Skip the pictures. Retype exactly, and only, the lines between the line holding "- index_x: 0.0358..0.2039" and the last line below, inclusive.
-.-.-
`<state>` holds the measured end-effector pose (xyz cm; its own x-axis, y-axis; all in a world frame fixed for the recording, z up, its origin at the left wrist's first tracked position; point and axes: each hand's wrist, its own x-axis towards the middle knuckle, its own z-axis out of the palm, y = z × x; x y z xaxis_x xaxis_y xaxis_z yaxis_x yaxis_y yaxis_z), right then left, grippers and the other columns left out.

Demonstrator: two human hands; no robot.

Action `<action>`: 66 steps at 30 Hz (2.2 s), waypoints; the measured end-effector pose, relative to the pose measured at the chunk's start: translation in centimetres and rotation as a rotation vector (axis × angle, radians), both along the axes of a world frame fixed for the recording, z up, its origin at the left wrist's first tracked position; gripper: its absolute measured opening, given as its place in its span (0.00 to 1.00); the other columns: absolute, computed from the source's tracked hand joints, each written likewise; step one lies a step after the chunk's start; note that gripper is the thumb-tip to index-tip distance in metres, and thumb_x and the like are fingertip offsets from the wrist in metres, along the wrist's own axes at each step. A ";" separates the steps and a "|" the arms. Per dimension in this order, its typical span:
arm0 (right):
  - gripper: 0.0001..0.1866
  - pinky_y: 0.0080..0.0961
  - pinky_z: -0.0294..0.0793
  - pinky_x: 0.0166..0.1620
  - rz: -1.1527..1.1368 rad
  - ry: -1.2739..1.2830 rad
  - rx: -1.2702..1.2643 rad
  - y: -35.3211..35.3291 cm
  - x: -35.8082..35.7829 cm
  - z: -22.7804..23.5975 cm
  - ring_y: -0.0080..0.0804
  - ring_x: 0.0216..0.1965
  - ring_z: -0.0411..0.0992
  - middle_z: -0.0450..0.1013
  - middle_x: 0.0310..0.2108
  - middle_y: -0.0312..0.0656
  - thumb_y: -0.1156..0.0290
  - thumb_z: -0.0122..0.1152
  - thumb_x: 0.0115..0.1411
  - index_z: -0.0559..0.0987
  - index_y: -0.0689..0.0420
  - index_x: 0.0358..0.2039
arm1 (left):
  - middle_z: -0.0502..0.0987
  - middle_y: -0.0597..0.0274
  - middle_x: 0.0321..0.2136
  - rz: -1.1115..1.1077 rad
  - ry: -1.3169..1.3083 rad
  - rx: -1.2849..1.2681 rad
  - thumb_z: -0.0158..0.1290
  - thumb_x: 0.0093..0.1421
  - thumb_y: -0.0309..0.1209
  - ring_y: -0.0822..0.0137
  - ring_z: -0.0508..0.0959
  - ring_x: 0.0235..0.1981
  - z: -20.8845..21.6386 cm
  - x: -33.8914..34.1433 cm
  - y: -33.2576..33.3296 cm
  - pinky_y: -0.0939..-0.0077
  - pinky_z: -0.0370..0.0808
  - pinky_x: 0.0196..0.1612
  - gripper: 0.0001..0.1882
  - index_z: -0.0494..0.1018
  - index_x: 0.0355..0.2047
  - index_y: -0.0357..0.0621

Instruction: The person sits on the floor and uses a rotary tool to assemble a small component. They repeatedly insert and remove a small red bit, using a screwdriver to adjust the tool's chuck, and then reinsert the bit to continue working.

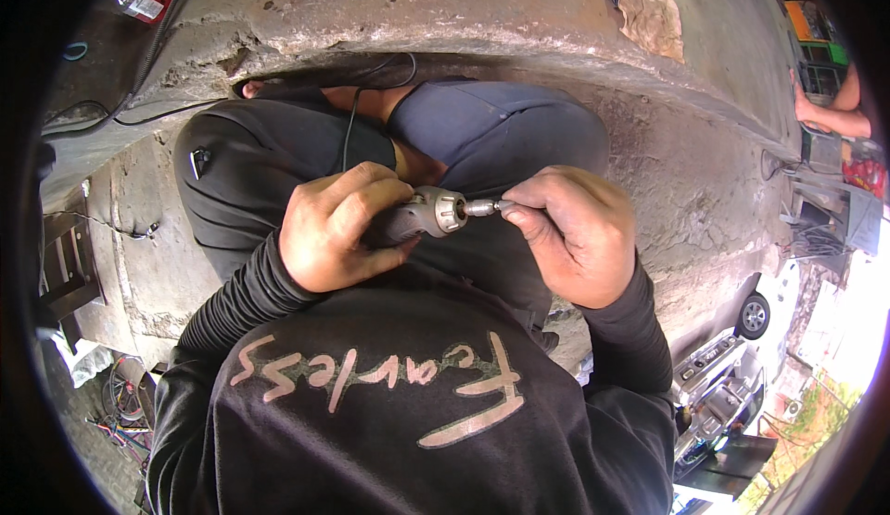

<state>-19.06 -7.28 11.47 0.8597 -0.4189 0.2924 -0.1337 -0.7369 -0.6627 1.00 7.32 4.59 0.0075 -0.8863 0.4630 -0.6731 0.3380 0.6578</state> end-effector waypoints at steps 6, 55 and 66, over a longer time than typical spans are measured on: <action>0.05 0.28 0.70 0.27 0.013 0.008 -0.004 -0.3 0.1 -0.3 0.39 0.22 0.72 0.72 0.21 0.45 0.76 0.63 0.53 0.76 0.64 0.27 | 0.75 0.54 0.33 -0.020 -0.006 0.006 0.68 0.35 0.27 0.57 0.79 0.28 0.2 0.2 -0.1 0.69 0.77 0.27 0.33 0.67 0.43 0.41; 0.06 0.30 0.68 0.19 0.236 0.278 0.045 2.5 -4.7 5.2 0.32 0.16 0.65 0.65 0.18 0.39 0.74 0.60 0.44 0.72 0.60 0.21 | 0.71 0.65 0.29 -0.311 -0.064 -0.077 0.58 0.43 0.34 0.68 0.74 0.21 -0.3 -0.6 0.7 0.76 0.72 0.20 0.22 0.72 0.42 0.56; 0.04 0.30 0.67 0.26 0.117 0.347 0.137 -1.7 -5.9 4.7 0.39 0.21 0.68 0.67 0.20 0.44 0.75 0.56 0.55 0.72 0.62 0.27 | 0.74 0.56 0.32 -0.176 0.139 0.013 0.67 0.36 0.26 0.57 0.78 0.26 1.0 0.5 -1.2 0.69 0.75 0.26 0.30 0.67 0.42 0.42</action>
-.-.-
--- Task solution ---
  - index_x: 0.0358..0.2039
arm1 (left):
  - middle_z: -0.0502..0.0987
  - middle_y: -0.0597..0.0274
  - middle_x: 0.0321..0.2136
  - rz: -1.1115..1.1077 rad
  - ry: -1.3169..1.3083 rad
  - rx: -1.2849..1.2681 rad
  - thumb_z: -0.0158..0.1290
  - thumb_x: 0.0093..0.1421
  - thumb_y: -0.0309..0.1209
  - ring_y: -0.0822..0.0137
  - ring_z: -0.0508..0.0959
  - ring_x: 0.0235..0.1981
  - z: -20.8845..21.6386 cm
  - x: -33.8914..34.1433 cm
  - y: -33.2576..33.3296 cm
  - pinky_y: -0.0939..-0.0077
  - pinky_z: -0.0370..0.0808
  - pinky_x: 0.0196..0.1612
  - gripper: 0.0001..0.1882
  - index_z: -0.0494..0.1018
  - index_x: 0.0355..0.2047
  - index_y: -0.0357..0.0621

Instruction: The person sits on the floor and uses a rotary tool to assemble a small component. They repeatedly insert and remove a small red bit, using a screwdriver to adjust the tool's chuck, and then reinsert the bit to continue working.


<state>-19.06 -7.28 11.47 0.8597 -0.4189 0.2924 -0.1337 -0.7369 -0.6627 1.00 7.32 4.59 0.0075 -0.8863 0.4630 -0.6731 0.3380 0.6578</state> end-effector waypoints at steps 6, 55 and 66, over a longer time than typical spans are measured on: <action>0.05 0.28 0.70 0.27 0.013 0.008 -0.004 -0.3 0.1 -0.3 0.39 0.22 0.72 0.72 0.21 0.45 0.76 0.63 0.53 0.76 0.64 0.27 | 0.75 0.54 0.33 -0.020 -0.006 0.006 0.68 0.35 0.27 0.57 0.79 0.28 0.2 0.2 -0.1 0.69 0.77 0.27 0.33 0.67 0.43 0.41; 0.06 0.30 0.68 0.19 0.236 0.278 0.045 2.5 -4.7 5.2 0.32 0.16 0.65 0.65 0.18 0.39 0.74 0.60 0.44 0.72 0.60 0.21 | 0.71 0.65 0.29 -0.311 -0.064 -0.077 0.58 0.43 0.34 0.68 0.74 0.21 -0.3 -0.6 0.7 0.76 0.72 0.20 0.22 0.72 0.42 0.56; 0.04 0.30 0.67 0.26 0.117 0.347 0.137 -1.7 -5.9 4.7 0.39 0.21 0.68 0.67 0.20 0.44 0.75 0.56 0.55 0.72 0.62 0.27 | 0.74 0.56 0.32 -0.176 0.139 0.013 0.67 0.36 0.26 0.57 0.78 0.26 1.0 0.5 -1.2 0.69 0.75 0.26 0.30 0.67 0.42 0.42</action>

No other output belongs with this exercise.